Aku menatap langit di atasku.
“Sebentar lagi mendung, huft.. kenapa dia belum datang?” ucapku dengan risau.
Dengan enggan aku berjalan pelan, sepelan yang aku bisa. Sesekali aku menatap ke belakang, berharap dia akan muncul dengan sepeda motornya yang sudah usang. Pakaian sekolahku sudah basah dengan keringat. Sejujurnya aku sudah lelah, aktifitas sekolah yang tadi aku jalani amat melelahkan. Aku meraih uang di sakuku. Sepuluh ribu rupiah, lebih dari cukup untuk menaiki angkot. Tapi..., aku memasukannya kembali. Ku seka keringat ku, mencoba menyisir rambut ku dengan ruas jariku.
“Dia pasti datang !”. Aku tersenyum dengan percaya diri.
Sudah sepuluh menit berlalu. Rintik hujan mulai turun. Harapanku perlahan pupus, Dia tidak datang.
“Ini jalan yang dia biasa lalui, kenapa dia tidak datang.”
Seketika hujan semakin deras. Aku tidak perduli, aku tetap saja berjalan. Membiarkan setiap tetes hujan membasahiku.
Ku pikir tidak ada salahnya hujan. Malah aku bersyukur, dengan hadirnya hujan, tidak ada seorang pun yang tau, air mataku mengalir.

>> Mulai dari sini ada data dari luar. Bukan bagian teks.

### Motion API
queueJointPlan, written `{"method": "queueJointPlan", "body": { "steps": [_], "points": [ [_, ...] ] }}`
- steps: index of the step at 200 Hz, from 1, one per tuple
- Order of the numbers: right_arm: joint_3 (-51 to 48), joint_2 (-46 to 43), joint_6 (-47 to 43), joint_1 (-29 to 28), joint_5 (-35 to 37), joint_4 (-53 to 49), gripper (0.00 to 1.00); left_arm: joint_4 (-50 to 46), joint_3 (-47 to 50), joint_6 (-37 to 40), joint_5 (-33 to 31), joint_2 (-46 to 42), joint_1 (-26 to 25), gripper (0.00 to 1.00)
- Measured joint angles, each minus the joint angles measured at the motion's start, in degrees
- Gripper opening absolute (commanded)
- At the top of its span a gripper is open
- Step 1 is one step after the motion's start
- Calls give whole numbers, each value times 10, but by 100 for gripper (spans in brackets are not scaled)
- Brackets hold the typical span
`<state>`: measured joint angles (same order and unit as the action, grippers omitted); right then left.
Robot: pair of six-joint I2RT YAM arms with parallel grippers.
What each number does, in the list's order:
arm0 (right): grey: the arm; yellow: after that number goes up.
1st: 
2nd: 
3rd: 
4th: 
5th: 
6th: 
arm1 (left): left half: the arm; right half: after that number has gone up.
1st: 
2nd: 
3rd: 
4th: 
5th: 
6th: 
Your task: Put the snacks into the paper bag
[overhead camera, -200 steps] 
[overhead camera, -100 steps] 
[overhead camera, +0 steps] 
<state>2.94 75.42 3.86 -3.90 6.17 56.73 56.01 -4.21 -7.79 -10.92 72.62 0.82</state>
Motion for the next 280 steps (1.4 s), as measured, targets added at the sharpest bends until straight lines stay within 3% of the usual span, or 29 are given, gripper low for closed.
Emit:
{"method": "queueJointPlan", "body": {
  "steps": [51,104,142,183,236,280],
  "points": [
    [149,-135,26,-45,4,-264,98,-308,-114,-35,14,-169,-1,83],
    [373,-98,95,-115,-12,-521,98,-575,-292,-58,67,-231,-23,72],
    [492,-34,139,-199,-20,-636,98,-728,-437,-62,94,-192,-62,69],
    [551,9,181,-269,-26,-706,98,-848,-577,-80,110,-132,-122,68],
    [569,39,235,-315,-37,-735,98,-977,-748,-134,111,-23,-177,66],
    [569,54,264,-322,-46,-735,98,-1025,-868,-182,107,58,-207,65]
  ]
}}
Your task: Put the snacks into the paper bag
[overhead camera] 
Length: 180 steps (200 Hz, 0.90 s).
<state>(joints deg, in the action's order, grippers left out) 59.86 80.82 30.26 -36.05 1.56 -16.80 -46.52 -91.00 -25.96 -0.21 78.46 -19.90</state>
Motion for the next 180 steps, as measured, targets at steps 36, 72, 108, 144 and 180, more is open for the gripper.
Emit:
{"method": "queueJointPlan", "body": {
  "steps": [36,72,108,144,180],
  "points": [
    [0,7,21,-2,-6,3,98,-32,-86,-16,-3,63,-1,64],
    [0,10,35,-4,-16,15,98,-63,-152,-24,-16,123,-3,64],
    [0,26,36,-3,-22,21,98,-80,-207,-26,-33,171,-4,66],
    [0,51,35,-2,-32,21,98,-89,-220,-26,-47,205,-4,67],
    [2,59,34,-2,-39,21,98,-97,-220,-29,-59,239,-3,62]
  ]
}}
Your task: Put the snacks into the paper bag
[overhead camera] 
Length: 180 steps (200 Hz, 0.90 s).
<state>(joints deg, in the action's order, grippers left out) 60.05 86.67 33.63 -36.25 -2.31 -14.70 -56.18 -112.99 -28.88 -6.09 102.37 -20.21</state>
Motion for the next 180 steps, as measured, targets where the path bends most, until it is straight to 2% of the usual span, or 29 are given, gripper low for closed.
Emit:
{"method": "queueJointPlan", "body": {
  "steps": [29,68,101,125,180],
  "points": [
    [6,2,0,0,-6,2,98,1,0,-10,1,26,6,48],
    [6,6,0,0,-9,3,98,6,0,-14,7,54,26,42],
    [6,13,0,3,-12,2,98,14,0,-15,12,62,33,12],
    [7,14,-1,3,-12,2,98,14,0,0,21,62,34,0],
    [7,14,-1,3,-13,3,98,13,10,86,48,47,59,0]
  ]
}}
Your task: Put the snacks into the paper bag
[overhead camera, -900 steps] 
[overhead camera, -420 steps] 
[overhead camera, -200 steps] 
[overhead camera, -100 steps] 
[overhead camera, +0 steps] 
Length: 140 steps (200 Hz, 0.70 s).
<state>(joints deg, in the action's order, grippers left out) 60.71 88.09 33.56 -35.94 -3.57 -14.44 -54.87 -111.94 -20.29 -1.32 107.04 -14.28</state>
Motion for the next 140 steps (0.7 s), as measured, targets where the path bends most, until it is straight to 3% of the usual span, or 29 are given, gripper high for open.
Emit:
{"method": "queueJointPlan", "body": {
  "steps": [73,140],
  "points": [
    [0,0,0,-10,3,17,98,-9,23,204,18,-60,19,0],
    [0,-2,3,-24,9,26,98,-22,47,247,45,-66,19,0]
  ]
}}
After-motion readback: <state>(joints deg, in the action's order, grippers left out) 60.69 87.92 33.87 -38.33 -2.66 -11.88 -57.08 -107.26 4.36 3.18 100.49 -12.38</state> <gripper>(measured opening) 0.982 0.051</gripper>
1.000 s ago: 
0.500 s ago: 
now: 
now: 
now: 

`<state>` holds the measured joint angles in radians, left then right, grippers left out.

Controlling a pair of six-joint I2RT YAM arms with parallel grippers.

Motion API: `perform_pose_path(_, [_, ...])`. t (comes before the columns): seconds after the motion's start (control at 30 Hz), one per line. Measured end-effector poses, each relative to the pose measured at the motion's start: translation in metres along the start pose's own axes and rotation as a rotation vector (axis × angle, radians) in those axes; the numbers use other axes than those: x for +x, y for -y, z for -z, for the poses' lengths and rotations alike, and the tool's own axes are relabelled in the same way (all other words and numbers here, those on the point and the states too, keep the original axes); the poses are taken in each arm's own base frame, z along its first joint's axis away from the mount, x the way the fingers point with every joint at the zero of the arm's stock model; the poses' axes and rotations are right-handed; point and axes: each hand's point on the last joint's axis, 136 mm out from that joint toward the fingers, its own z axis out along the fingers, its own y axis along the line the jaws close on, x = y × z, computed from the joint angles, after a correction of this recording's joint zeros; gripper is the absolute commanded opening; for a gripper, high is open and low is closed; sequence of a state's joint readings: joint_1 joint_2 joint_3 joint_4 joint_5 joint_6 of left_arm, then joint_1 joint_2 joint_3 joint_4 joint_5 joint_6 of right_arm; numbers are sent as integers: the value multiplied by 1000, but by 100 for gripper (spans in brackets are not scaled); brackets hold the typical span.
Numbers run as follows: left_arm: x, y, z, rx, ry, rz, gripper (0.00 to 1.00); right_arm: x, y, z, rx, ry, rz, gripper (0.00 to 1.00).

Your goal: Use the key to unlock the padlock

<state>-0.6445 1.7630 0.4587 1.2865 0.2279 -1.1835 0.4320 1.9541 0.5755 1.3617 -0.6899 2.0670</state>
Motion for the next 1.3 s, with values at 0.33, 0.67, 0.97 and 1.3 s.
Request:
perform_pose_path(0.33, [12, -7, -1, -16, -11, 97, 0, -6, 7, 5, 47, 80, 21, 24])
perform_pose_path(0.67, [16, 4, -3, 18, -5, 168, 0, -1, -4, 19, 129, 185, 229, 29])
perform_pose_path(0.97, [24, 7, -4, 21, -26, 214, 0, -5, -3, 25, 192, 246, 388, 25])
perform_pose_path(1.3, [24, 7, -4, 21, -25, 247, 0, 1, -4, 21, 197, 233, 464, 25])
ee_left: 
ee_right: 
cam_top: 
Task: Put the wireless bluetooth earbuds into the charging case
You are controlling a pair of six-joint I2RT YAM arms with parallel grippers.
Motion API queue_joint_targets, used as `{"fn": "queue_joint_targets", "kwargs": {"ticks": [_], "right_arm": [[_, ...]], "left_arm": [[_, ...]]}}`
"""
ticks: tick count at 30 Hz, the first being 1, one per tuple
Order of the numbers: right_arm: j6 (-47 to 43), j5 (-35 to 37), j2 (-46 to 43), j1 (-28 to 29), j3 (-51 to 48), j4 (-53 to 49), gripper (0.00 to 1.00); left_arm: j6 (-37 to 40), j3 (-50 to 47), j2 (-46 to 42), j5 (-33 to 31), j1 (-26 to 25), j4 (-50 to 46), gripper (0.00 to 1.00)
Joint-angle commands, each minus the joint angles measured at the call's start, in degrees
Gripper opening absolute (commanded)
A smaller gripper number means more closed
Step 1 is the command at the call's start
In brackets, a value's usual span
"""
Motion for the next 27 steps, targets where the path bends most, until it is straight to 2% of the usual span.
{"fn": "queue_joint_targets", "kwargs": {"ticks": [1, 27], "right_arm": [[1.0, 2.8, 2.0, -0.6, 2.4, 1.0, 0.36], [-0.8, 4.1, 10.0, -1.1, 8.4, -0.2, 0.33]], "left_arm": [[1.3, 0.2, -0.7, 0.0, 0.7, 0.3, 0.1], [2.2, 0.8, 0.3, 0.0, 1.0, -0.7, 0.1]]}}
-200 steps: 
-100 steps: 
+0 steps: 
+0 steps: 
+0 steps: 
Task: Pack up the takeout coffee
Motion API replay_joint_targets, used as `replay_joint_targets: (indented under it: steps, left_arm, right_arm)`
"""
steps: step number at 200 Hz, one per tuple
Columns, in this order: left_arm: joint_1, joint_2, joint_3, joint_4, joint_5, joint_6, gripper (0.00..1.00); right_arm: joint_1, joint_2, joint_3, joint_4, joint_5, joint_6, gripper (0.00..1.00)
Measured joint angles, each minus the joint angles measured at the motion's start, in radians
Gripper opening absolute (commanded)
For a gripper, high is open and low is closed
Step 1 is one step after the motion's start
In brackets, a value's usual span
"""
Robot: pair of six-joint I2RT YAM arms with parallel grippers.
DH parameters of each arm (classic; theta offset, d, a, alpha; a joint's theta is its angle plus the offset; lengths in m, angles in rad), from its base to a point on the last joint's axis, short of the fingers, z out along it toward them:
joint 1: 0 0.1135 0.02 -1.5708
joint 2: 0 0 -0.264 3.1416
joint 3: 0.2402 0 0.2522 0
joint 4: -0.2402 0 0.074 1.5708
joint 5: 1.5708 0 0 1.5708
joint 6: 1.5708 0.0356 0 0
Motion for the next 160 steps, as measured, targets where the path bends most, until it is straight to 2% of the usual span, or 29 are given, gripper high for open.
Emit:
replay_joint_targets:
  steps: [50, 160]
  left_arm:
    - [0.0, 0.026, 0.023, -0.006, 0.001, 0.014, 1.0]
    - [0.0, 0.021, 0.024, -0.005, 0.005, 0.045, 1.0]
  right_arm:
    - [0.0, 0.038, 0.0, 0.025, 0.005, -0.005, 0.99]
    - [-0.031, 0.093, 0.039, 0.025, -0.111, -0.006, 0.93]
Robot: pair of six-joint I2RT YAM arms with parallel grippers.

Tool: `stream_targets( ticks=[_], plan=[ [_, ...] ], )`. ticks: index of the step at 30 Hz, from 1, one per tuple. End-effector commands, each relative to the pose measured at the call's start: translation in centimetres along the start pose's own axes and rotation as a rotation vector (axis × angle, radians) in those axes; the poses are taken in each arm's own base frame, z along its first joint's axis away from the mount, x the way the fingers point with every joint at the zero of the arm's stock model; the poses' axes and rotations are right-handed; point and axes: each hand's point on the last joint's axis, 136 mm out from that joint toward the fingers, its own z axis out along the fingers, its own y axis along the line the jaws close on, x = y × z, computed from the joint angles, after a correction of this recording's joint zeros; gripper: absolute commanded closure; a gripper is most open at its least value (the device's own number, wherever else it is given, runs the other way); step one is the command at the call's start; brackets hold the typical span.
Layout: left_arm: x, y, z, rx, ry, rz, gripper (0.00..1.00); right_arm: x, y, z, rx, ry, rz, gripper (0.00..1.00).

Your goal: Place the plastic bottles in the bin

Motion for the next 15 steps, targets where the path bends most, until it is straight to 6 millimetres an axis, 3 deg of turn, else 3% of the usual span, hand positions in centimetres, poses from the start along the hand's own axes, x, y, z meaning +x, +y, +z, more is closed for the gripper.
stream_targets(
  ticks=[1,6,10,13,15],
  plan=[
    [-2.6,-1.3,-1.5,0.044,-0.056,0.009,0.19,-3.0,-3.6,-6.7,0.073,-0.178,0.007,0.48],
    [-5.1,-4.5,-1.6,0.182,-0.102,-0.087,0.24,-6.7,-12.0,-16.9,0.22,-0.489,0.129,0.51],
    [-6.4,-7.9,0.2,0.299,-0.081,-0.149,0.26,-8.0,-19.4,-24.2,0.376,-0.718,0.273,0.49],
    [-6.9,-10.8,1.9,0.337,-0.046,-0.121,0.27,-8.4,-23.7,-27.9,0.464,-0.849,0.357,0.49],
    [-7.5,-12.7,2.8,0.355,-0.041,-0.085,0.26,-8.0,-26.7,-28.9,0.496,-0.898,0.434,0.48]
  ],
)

Pikiranku berkecamuk. Tidak! Aku tidak terima! Aku berhenti dan menatap langit.
“Tuhan! Kau disana?, kau mendengarku?, jika dia memang takdirku maka buat dia hadir disini!” bentakku keras.
Seakan mengejek, hujan malah semakin deras, menusuk – nusuk wajahku.
“Sial..!” aku segera berlari, mencari tempat berteduh. Ku temukan ruko kosong yang sudah usang dan kotor. Aku berjongkok memeluk bahuku erat. Air mataku tidak terbendung lagi.
Pikiranku membawa aku di hari itu. Awal dari aku menyukainya.